§ Work order: Every line below between the line holding "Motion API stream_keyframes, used" and the line holding "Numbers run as", inclusive, should be repeated exactly, and all other lines omitted.

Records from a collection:
· · · · ·

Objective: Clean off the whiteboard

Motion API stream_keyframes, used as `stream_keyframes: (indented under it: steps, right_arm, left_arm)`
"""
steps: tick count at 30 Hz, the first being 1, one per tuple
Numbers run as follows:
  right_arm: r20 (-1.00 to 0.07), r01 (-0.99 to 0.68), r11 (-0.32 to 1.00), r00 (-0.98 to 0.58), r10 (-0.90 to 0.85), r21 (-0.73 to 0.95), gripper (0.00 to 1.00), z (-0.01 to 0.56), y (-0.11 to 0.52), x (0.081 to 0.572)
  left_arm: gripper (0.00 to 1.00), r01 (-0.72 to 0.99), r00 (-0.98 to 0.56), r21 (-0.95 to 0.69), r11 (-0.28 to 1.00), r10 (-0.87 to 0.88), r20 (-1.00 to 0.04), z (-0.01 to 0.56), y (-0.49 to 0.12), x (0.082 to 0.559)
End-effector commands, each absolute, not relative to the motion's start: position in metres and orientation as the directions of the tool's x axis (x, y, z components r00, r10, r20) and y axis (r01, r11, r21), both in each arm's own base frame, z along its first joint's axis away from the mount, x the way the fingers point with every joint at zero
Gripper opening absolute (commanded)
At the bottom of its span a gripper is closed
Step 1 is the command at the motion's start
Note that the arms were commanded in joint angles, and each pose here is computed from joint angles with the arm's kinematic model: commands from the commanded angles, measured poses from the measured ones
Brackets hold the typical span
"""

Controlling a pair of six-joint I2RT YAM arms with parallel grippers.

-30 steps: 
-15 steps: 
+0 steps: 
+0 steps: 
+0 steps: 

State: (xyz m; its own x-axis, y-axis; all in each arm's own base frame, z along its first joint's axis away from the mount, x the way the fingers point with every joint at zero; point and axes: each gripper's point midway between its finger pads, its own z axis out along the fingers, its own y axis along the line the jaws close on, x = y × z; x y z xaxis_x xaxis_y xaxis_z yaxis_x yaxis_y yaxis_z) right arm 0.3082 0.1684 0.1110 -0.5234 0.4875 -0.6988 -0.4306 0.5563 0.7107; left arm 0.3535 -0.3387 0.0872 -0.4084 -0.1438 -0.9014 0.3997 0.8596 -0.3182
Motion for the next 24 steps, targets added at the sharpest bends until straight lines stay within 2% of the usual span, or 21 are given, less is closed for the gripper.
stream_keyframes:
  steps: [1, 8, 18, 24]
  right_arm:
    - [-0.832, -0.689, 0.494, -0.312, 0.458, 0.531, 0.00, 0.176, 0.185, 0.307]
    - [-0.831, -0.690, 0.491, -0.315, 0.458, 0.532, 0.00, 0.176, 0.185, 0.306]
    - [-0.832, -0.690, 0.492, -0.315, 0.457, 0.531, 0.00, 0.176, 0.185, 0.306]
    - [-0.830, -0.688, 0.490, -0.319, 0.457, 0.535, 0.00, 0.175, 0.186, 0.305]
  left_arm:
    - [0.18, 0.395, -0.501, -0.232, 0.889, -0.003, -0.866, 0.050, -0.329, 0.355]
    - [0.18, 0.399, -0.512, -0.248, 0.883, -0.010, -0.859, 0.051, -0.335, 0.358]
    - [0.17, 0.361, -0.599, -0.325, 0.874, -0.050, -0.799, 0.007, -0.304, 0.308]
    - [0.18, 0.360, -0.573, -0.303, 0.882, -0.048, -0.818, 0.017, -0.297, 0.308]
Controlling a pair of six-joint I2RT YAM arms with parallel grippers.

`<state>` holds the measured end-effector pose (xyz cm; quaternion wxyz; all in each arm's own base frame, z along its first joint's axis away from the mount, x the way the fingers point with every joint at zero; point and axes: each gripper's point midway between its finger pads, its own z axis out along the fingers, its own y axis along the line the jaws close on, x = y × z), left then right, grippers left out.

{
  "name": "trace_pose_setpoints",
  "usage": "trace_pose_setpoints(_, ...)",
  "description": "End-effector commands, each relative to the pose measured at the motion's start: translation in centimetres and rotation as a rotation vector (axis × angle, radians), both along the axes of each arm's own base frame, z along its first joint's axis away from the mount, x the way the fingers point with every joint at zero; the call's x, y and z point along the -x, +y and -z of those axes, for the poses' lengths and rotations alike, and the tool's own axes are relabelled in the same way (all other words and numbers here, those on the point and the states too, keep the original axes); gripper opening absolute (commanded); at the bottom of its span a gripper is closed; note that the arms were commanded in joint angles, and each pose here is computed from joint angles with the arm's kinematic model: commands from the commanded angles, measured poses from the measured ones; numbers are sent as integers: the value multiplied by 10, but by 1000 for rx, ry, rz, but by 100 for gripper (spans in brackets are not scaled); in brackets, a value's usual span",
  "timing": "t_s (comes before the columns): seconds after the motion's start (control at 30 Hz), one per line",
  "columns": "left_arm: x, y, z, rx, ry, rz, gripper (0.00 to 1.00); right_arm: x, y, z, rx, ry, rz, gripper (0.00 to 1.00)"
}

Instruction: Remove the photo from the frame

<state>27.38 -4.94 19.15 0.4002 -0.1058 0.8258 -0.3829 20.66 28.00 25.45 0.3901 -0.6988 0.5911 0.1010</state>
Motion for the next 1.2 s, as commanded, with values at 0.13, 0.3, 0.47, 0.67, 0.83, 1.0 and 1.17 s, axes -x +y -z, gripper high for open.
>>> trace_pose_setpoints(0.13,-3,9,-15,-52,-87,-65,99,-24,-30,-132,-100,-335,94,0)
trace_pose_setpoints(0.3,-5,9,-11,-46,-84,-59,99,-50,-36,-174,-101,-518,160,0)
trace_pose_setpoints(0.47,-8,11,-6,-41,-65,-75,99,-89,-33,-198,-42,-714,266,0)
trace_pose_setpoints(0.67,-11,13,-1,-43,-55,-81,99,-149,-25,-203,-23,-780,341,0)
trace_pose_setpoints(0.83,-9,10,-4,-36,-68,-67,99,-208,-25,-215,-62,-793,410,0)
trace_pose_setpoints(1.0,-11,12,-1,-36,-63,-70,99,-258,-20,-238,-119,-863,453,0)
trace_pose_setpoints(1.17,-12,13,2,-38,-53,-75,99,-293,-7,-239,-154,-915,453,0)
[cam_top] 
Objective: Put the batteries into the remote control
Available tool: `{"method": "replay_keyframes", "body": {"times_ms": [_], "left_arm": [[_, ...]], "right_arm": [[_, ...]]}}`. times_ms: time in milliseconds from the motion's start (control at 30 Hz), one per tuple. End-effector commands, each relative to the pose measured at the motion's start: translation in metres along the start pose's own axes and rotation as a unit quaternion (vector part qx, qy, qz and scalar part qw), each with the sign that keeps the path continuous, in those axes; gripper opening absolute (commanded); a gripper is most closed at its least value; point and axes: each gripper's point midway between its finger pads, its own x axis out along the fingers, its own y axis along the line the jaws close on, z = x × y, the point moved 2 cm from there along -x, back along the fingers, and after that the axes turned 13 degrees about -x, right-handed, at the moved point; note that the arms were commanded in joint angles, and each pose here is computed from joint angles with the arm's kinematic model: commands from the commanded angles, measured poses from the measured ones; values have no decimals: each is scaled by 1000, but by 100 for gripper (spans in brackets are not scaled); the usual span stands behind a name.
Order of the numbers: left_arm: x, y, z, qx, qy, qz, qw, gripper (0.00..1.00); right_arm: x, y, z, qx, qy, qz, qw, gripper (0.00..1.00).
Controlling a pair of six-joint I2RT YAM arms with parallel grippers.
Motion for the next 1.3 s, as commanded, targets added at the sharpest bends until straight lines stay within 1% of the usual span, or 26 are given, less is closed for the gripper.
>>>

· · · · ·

§ Solution for this task:
Motion API stream_keyframes, used as `stream_keyframes: (indented under it: steps, right_arm, left_arm)`
"""
steps: tick count at 30 Hz, the first being 1, one per tuple
Numbers run as follows:

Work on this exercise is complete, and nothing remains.